6. Voor het overige heeft [appellant] volstaan met een herhaling van hetgeen hij bij de rechtbank heeft aangevoerd. Hierop heeft de rechtbank gemotiveerd beslist. In hoger beroep heeft [appellant] niet uiteengezet waarom dat oordeel van de rechtbank onjuist of onvolledig is. Ook in zoverre geeft het aangevoerde geen grond voor vernietiging van de aangevallen uitspraak.
Slotsom
7. Het hoger beroep is ongegrond.
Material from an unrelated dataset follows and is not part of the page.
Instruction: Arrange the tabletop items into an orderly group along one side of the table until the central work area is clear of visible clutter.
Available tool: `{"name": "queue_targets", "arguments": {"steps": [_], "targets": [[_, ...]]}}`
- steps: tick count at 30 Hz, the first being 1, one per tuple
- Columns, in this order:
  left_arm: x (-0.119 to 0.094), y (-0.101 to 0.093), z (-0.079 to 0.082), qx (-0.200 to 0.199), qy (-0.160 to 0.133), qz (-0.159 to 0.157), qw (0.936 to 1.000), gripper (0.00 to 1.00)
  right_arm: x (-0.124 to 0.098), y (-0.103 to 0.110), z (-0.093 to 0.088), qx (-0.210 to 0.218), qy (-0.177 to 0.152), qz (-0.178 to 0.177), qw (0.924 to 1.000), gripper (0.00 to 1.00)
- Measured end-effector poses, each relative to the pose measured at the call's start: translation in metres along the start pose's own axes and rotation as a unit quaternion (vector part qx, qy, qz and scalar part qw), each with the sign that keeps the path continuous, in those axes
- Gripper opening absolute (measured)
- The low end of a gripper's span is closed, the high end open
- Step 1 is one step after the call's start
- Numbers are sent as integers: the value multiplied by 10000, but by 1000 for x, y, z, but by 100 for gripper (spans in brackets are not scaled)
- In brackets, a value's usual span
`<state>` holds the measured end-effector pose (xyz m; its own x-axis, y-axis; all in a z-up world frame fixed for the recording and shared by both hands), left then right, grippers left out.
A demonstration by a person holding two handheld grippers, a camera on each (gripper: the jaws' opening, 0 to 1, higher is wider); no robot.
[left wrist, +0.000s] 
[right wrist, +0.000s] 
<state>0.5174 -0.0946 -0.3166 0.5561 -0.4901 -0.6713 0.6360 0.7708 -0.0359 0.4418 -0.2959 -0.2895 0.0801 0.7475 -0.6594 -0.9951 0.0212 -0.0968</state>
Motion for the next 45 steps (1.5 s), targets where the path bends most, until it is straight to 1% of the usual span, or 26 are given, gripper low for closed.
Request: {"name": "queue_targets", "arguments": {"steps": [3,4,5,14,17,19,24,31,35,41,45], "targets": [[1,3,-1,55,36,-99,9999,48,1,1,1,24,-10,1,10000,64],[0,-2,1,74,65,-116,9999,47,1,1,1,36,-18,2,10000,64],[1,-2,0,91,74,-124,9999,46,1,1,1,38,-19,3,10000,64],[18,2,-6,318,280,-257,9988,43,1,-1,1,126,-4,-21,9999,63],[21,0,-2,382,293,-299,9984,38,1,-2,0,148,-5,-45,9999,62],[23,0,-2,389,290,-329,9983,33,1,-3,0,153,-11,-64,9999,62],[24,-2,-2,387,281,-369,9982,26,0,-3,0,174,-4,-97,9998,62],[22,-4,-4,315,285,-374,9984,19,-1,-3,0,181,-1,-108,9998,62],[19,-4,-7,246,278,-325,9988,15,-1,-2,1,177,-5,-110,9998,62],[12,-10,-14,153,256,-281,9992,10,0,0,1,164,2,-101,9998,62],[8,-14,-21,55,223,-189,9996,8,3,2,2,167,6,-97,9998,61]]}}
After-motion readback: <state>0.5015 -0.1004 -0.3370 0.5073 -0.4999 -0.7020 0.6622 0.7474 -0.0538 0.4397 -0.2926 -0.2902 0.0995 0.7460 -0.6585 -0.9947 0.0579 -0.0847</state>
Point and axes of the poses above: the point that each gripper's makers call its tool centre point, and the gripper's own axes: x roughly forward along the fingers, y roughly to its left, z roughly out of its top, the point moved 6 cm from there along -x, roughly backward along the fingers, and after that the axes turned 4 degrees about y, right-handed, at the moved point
De aangevallen uitspraak dient te worden bevestigd.
8. Voor een proceskostenveroordeling bestaat geen aanleiding.
Beslissing
De Afdeling bestuursrechtspraak van de Raad van State:
bevestigt de aangevallen uitspraak.
Aldus vastgesteld door mr. E. Helder, lid van de enkelvoudige kamer, in tegenwoordigheid van mr. A.J. Veenboer, griffier.
w.g. Helder w.g. Veenboer
lid van de enkelvoudige kamer griffier
Uitgesproken in het openbaar op 12 december 2018
730. BIJLAGE
Algemene plaatselijke verordening voor de gemeente Den Haag
Artikel 2:74 Handel in en gebruik van verdovende middelen
1. Onverminderd het bepaalde in de Opiumwet is het verboden op of aan de weg post te vatten of zich daar heen en weer te bewegen, alsmede zich op of aan wegen in of op een voertuig te bevinden, of daarmee heen en weer of rond te rijden met het kennelijke doel om middelen als bedoeld in de
artikelen 2 en 3 van de Opiumwet, of daarop gelijkende waar, al dan niet tegen betaling af te leveren, aan te bieden of te verwerven, daarbij behulpzaam te zijn of daarin te bemiddelen.
2. Het is verboden op of aan de weg, op een voor publiek toegankelijke plaats middelen als bedoeld in de artikel 2 van de Opiumwet te gebruiken, toe te dienen, dan wel voorbereidingen daartoe te verrichten of ten behoeve van dat gebruik voorwerpen of stoffen openlijk voor handen te hebben.
[…].
Artikel 2:74C Verblijfsontzeggingen in verband met harddrugs
1. Degene die in een gebied, dat door de burgemeester is aangewezen (zie bijgevoegd besluit), omdat naar zijn oordeel de openbare orde in dat gebied ernstig is verstoord door de aanwezigheid van verslaafden en/of handelaren in harddrugs, zich gedraagt in strijd met:
a. de artikelen 2:1, 2:49, en 2:79 voor zover de gedragingen in verband staan met harddrugs
b. artikel 2:74 (handel en gebruik verdovende middelen)
c. artikel 2:74B. (verzameling personen i.v.m. harddrugs of heling)
d. artikel 3:16 (tippelverbod)
e. artikel 2:48 (alcohol- en softdrugsverbod)
is verplicht zich terstond uit dat gebied te verwijderen en zich daar gedurende een tijdvak van vierentwintig uur niet te bevinden, nadat de burgemeester hem een daartoe strekkend bevel heeft gegeven.
[…]
3. Degene die in een door de burgemeester aangewezen gebied, als bedoeld in het eerste lid in een aaneengesloten periode van ten hoogste zes maanden ten minste drie ordeverstorende gedragingen heeft begaan, is verplicht zich terstond uit dat gebied te verwijderen en zich daar gedurende een tijdvak van 1 maand niet te bevinden nadat de burgemeester hem een daartoe strekkend bevel heeft gegeven.
[…]
6. Onder ordeverstorende gedragingen als bedoeld in het derde, vierde en vijfde lid worden verstaan de gedragingen als bedoeld in het eerste en tweede lid, alsmede het niet voldoen aan een opgelegd verwijderingsbevel, geweldsdelicten en diefstallen uit auto’s op of aan de weg, voor zover een verband bestaat tussen het delict en harddrugs.